## Data for this task

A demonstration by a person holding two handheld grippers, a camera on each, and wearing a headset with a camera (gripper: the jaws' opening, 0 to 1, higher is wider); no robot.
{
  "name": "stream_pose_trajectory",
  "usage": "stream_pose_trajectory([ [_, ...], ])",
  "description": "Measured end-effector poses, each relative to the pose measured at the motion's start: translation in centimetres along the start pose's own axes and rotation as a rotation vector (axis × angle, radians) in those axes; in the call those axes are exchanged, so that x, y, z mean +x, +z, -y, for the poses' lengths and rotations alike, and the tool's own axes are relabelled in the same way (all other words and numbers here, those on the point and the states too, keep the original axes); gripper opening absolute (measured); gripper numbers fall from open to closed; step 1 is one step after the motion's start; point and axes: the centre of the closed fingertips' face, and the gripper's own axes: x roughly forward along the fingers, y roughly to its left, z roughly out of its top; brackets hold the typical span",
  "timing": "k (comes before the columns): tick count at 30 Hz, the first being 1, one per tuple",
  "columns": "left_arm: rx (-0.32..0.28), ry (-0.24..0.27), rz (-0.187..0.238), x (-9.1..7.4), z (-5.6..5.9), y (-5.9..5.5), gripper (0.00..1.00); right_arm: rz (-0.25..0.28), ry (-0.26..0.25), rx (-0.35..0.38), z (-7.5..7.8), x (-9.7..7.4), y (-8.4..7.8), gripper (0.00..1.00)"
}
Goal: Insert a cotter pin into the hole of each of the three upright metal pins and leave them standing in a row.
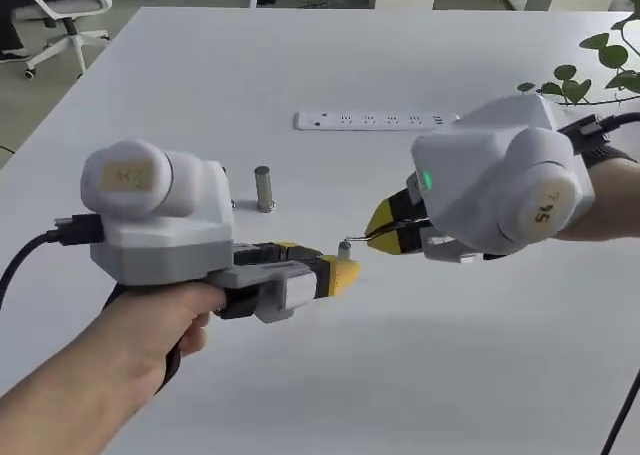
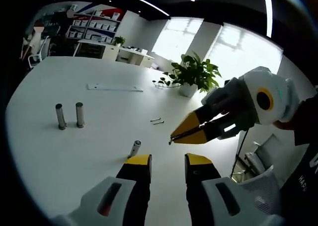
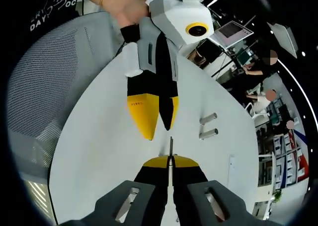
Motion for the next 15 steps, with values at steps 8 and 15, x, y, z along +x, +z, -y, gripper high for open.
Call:
stream_pose_trajectory([
  [8, -0.072, -0.021, 0.013, 0.0, 0.3, 0.3, 0.18, 0.017, -0.011, -0.022, -0.5, 0.1, 0.8, 0.00],
  [15, -0.121, -0.056, 0.029, -0.1, 0.9, 0.4, 0.10, 0.030, -0.017, -0.017, -0.6, -0.2, 1.3, 0.00],
])
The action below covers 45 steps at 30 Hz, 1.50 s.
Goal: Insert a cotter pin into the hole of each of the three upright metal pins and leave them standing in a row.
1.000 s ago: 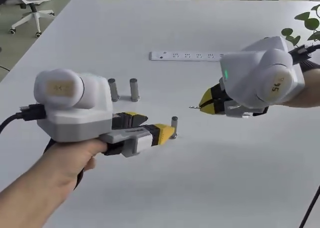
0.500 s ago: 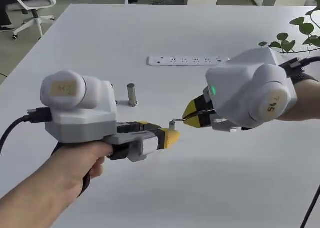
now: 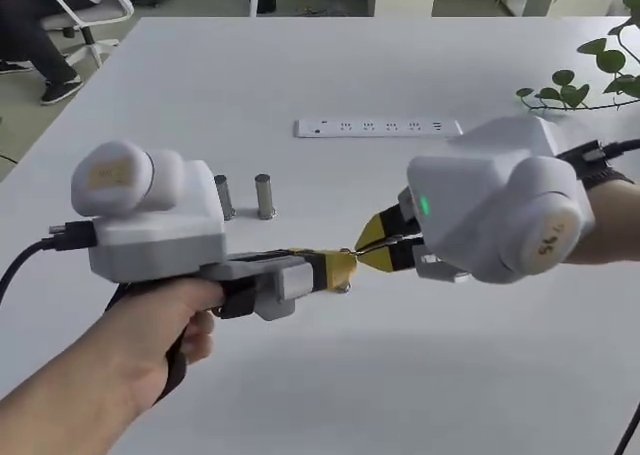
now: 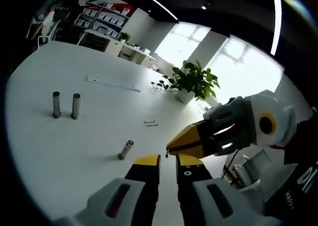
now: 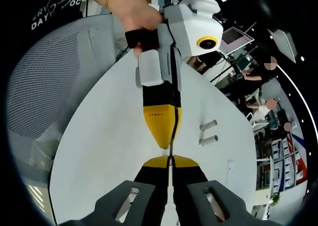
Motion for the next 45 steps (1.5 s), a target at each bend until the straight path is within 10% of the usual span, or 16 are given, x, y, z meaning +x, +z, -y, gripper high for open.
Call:
stream_pose_trajectory([
  [16, -0.084, -0.048, 0.034, -0.1, 0.4, 0.0, 0.01, 0.011, -0.010, -0.016, -0.3, -0.5, 0.7, 0.00],
  [36, 0.127, -0.010, 0.011, -0.5, 0.0, -0.2, 0.00, 0.051, 0.002, 0.090, -0.4, -0.3, 0.8, 0.05],
  [45, 0.323, 0.004, -0.068, -0.7, -0.4, -1.6, 0.00, 0.179, 0.122, 0.414, -1.3, -1.1, 1.0, 0.09],
])
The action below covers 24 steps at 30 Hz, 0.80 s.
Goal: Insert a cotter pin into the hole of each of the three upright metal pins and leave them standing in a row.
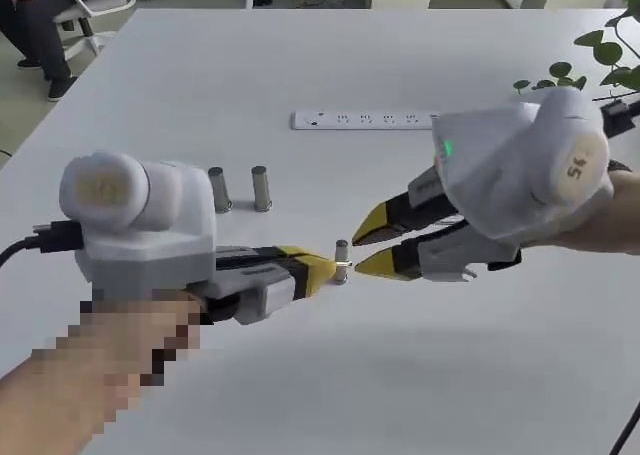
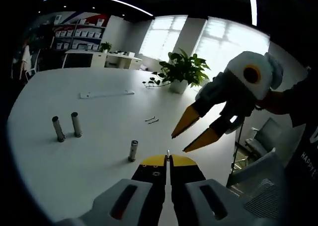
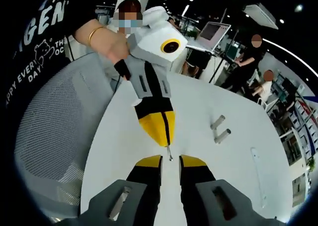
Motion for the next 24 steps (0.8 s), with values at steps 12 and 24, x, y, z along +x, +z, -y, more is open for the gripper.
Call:
stream_pose_trajectory([
  [12, 0.202, -0.117, -0.049, 0.0, 2.0, -1.2, 0.00, 0.060, 0.177, 0.266, -2.2, -0.5, -1.4, 0.12],
  [24, 0.257, -0.257, -0.028, -0.4, 4.4, -1.5, 0.00, 0.050, 0.298, 0.320, -4.9, -1.0, -2.0, 0.11],
])
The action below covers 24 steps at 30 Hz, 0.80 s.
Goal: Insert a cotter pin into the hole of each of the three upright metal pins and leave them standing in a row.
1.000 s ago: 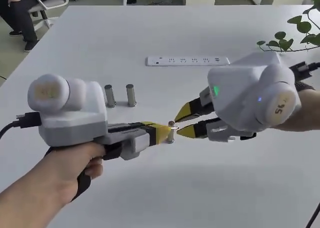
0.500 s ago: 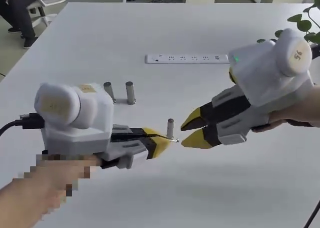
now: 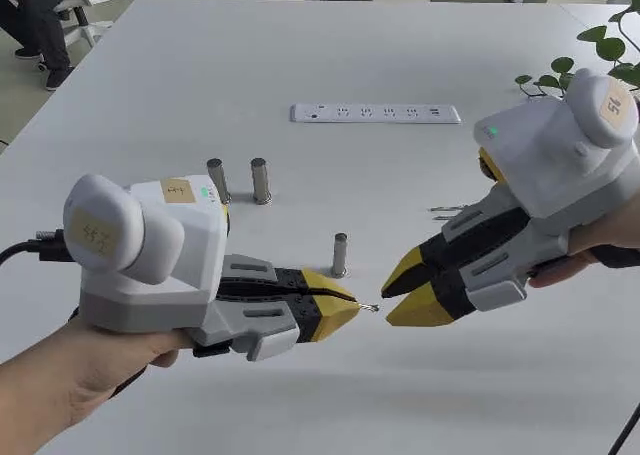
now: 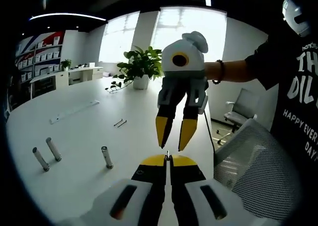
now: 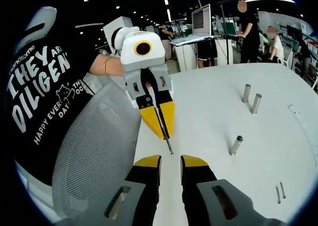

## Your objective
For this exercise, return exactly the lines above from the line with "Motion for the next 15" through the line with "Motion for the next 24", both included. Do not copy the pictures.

## Response area
Motion for the next 15 steps, with values at steps 8 and 15, x, y, z along +x, +z, -y, gripper high for open.
Call:
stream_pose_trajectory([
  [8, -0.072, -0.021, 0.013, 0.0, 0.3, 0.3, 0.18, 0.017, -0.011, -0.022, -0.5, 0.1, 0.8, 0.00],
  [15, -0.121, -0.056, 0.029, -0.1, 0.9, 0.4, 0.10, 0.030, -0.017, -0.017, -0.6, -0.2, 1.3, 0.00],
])
The action below covers 45 steps at 30 Hz, 1.50 s.
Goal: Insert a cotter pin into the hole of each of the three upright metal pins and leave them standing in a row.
1.000 s ago: 
0.500 s ago: 
now: 
now: 
now: 
Motion for the next 45 steps (1.5 s), a target at each bend until the straight path is within 10% of the usual span, or 16 are given, x, y, z meaning +x, +z, -y, gripper high for open.
Call:
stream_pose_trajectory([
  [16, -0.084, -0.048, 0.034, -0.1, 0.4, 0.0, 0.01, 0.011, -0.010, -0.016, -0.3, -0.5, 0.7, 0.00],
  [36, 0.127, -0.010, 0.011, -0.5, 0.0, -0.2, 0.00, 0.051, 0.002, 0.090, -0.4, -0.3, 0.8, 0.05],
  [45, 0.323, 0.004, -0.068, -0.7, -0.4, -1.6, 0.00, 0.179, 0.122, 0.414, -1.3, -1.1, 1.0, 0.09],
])
The action below covers 24 steps at 30 Hz, 0.80 s.
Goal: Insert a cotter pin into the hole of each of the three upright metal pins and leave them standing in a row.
Motion for the next 24 steps (0.8 s), with values at steps 12 and 24, x, y, z along +x, +z, -y, more is open for the gripper.

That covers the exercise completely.